Yes, as soon as Mattia came up with the words. Whatever it was, my heart appeared like a shyness.

In retrospect, what the hell am I doing hitting her with an unusual emotion? I don't care if I respond sincerely, I don't need to show it inside my chest. What the hell is that? Shame on you. Shame on you. Oh, totally, stop that weird grin.

I turn away, trying to shine without a thing, shake Mattia's hands off. Then he put both arms on his neck, not his cheeks. It's like Mattia hugging me, such a good fit.

What the hell is this?

"- Let's take it sweetly. That you have to be. Rest assured, when you're about to stop, I'm sure I'll give you a hand. Because it's my way of managing it."

So feel free to be proud. Yes, the words whispered in my ear were strangely gentle and somewhat emotional.
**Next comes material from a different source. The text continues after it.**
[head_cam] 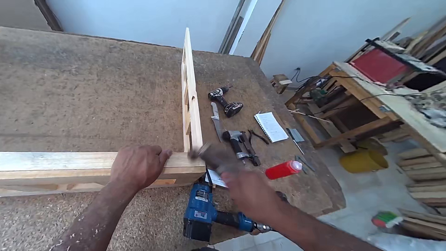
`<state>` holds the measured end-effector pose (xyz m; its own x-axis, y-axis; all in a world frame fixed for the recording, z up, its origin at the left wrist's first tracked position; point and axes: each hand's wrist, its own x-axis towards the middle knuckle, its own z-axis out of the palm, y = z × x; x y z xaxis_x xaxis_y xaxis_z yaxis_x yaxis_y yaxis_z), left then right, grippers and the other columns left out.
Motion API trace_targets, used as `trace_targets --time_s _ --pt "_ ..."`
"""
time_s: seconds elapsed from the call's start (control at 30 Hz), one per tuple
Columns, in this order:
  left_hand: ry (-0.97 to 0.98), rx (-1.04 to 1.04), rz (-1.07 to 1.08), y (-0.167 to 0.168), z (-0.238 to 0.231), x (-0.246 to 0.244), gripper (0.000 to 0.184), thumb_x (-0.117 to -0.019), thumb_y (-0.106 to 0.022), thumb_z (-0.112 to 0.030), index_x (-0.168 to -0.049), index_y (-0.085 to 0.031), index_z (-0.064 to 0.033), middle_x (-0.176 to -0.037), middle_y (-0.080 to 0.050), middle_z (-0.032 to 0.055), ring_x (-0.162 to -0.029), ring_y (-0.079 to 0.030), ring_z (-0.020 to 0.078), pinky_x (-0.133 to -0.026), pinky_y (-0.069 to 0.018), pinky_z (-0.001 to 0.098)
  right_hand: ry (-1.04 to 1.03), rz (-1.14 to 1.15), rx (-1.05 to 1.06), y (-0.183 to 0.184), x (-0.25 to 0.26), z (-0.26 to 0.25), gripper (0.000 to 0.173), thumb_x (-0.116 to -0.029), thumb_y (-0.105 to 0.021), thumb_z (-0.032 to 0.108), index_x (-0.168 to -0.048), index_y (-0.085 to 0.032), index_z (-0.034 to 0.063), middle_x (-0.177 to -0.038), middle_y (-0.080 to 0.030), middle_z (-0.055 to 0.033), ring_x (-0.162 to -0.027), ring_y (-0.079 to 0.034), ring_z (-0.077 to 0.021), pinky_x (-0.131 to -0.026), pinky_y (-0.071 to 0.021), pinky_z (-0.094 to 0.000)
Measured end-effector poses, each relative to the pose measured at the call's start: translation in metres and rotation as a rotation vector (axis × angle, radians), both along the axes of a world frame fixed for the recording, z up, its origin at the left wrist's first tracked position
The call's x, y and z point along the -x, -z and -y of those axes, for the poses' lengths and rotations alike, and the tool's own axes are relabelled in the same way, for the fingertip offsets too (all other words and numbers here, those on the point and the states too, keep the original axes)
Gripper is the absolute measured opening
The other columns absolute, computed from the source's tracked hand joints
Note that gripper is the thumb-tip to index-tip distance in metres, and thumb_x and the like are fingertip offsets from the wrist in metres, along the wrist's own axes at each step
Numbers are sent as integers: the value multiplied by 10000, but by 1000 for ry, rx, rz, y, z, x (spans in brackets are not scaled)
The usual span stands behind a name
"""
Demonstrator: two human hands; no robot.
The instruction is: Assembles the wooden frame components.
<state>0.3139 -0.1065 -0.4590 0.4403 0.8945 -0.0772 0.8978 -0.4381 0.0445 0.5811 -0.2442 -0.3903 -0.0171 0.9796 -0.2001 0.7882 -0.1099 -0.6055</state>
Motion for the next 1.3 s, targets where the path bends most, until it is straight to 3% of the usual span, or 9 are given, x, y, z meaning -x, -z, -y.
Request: trace_targets --time_s 0.1,0.23,0.37,0.5,0.63,0.73,1.07,1.17,1.3 --pt "14 2 13 0 -2 0 698 -1034 -137 -644 -735 -617 -233 -694 -638 -7 -736 -683 212 -638 -516 469 -29 157 204 -22 -1 -8 634 -1075 -333 583 -987 -658 46 -759 -611 -110 -734 -646 -266 -691 -532 -492" --pt "23 -23 34 3 0 2 697 -1030 -128 -651 -705 -586 -238 -652 -609 -14 -691 -667 204 -595 -497 464 98 -74 -246 -9 4 4 574 -1051 -345 639 -866 -644 185 -600 -566 56 -493 -576 -75 -448 -526 -299" --pt "28 -9 -10 -1 0 1 692 -1043 -130 -624 -757 -616 -223 -714 -643 1 -751 -686 224 -641 -517 476 -64 102 230 -12 16 -13 626 -1085 -322 564 -1044 -660 39 -831 -639 -146 -821 -668 -305 -755 -537 -534" --pt "-14 53 9 -6 3 -3 641 -1067 -204 -570 -852 -694 -216 -831 -713 19 -862 -708 247 -732 -532 517 -11 47 -106 -24 29 -7 611 -1058 -292 636 -858 -621 162 -613 -539 25 -545 -581 -100 -497 -498 -316" --pt "-31 66 -36 -16 4 -8 636 -1081 -191 -549 -921 -702 -205 -883 -717 29 -908 -707 243 -780 -540 499 -97 106 279 -24 34 -26 629 -1101 -296 534 -1044 -646 14 -874 -631 -173 -857 -659 -316 -790 -530 -520" --pt "-31 86 -50 -19 6 -9 568 -1088 -255 -495 -904 -694 -185 -865 -717 52 -896 -712 265 -763 -543 506 -48 102 174 -46 37 -21 588 -1065 -312 600 -935 -633 125 -706 -566 -44 -639 -604 -177 -596 -514 -389" --pt "-38 67 -50 -16 6 -9 653 -1075 -181 -565 -900 -691 -197 -864 -722 50 -894 -717 277 -756 -546 528 147 23 66 -23 9 11 594 -1096 -244 535 -943 -644 124 -703 -616 -35 -628 -643 -175 -607 -561 -402" --pt "-37 42 -33 -13 5 -8 649 -1072 -184 -567 -889 -688 -201 -869 -717 36 -903 -716 259 -765 -553 515 152 -29 186 2 17 22 604 -1114 -264 482 -1120 -645 13 -888 -652 -173 -859 -676 -321 -795 -545 -531" --pt "3 29 -13 -13 9 -6 649 -1076 -180 -547 -918 -691 -179 -886 -715 57 -921 -712 274 -801 -545 529 270 -288 -18 34 18 49 671 -1034 -319 664 -1068 -644 77 -741 -613 -61 -643 -638 -210 -607 -553 -436"
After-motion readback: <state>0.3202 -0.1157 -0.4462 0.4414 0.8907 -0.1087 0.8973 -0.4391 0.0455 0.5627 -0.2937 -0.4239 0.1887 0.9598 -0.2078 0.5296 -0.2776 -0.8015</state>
I don't know about management, but does it mean that she cares? Totally, I don't know what I'm going to care about up here, but I'm going to feel sorry for you. But I see this is the guy called the Virgin.

Big, exhaling, lips open.

"- Is that okay? If I'm confident and proud, I could be a royal nobleman."

Including a laugh, that word. I'm not kidding, I didn't recieve it. I just thought that dialogue like this was really more like me. In his ear, he heard Mattia's slight grin.

Moments, uh, eyes blink.

A carriage, which was out of consciousness but often stopped its legs on the boulevard, put up its hooves and drove away. Nothing, no way. It's a common sight for carriages to go down the boulevard, and it's not worth highlighting.

Just for a moment, I felt a golden hair coming through that window. I've seen it before, its color.

- Arueno.

Impossible. She should be at Cathedral Headquarters now. I can't even get my legs to this place.

But why not?

My heart, once calm, had a strange palpitation.